En matière de transport maritime, on note très
souvent une distinction entre l'affréteur, le propriétaire et
l'armateur du navire. Cette distinction ne manque pas d'affecter le
régime des responsabilités. En effet, en la matière, le
transporteur n'exploite que très rarement son navire ; alors que ce
dernier est à la base de l'engagement des responsabilités. Il se
pose très souvent le problème de savoir quelle personne
sanctionnée. Doit-on engager la responsabilité du
propriétaire dont le bien est à la base du dommage, ou celle de
la personne dont dépendait l'équipement du navire qui a
causé le tort au passager ou enfin faut-il se retourner contre la
personne au profit de laquelle se faisait l'exploitation du navire ? Si ces
trois situations ne concernent que la même personne, il y a moins de
difficultés. Mais si toutefois ces trois personnes sont distinctes, il
faudra identifier la nature de la faute. C'est alors que la distinction entre
la faute nautique et la faute commerciale revêt toute son importance. Si
la faute est nautique la responsabilité pèse sur l'armateur et si
elle est commerciale elle entraîne la sanction du transporteur ayant
affrété le navire. La distinction entre le propriétaire et
l'armateur n'est pas aisée dans la pratique. Ces deux se confondent
très souvent mais c'est dans ce domaine que l'on note toute
l'importance de la sous-traitance. En effet le
propriétaire arme très souvent lui-même son navire mais il
arrive qu'il en confie l'équipement à un spécialiste.

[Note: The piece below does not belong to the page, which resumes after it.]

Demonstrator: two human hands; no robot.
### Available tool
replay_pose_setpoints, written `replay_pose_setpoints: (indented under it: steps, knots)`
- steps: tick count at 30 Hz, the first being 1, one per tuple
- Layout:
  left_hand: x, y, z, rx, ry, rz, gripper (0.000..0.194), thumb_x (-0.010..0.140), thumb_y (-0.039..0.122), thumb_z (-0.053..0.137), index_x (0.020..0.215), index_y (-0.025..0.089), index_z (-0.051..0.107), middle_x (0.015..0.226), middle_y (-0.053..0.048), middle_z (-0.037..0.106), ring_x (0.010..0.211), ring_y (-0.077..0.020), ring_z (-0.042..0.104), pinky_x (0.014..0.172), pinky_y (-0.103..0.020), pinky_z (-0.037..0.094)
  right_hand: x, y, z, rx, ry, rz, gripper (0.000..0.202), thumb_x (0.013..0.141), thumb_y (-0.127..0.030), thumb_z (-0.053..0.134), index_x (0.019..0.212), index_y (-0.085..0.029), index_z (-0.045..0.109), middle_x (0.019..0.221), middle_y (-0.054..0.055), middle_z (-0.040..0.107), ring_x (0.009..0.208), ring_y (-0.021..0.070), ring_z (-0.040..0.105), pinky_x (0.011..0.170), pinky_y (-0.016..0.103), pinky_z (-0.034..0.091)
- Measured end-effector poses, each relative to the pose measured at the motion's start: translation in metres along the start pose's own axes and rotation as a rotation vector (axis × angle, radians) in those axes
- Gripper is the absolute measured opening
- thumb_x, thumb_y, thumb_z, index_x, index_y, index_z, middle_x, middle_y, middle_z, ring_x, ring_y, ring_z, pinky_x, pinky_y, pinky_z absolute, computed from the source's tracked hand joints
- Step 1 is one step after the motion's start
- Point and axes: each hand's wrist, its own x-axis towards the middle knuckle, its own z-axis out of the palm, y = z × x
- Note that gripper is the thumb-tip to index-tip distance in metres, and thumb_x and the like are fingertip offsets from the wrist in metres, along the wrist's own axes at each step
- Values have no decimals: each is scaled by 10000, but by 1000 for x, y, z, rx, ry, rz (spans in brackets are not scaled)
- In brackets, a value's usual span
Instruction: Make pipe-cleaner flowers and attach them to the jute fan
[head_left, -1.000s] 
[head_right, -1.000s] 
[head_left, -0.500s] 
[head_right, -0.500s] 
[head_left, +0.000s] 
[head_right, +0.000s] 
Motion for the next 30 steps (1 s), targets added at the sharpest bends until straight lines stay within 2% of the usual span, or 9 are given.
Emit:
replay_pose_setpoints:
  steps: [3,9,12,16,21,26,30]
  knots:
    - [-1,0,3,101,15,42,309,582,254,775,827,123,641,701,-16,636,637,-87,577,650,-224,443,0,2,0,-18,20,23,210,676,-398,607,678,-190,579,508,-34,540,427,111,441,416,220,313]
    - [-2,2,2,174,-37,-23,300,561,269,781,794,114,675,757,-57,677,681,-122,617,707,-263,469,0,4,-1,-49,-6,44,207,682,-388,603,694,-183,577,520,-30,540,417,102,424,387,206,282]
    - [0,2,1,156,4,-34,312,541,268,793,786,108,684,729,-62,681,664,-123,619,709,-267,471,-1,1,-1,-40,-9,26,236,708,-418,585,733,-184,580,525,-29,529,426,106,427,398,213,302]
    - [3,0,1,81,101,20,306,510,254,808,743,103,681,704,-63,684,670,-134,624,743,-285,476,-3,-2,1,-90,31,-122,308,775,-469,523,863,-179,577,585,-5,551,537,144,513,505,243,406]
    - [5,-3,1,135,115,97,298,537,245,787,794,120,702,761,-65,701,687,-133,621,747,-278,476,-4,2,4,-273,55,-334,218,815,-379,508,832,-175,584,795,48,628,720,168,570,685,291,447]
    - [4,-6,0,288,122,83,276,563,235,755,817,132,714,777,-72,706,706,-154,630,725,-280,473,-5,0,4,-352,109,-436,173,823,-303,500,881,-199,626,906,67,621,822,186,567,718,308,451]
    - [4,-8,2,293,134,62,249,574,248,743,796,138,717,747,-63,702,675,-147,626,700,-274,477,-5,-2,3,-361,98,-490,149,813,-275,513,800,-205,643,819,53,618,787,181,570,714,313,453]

Pourtant cette distinction entre l'armateur principal et un armateur secondaire
qui ne s'occupe que de l'équipement d'une partie du navire semble assez
erroné car d'un certain point de vue quand on considère que le
navire ne constitue qu'un seul corps, donc une entité indivisible.
Toutefois, il faudrait préciser que le propriétaire
bénéficie d'une limitation de responsabilité. En effet
l'article 112 du code de la marine marchande précise que : « ...le
propriétaire d'un navire peut, même envers l'Etat ... limiter sa
responsabilité envers ses cocontractants et des tiers si les dommages se
sont produits à bord du navire, ou s'ils sont en relation directe avec
la navigation ou l'état du navire ». Et l'alinéa 2 de la
même disposition de préciser qu'il peut même limiter sa
responsabilité pour des mesures prises afin de prévenir ces
dommages ou pour des dommages causés par ces mesures ». Il faut,
cependant retenir que cette limitation de responsabilité n'est pas
absolue. Le législateur pose lui même deux restrictions : la
première c'est la commission par le propriétaire même d'une
faute dont la preuve est avérée ; et la seconde tient en la
provenance du dommage du fait personnel du propriétaire ou de l'omission
par lui-même témérairement faite, avec l'intention de
provoquer ce dommage ou simplement avec la conscience qu'un tel dommage en
résulterait. Il faut ajouter à cette remarque l'extension faite
par le législateur du bénéfice de la limitation de
responsabilité à l'affréteur, l'armateur, ainsi
qu'à l'armateur-gérant, entre autres. D'ailleurs cette extension
touche aussi le capitaine dont la responsabilité peut aussi être
engagée suivant un régime plus ou moins particulier.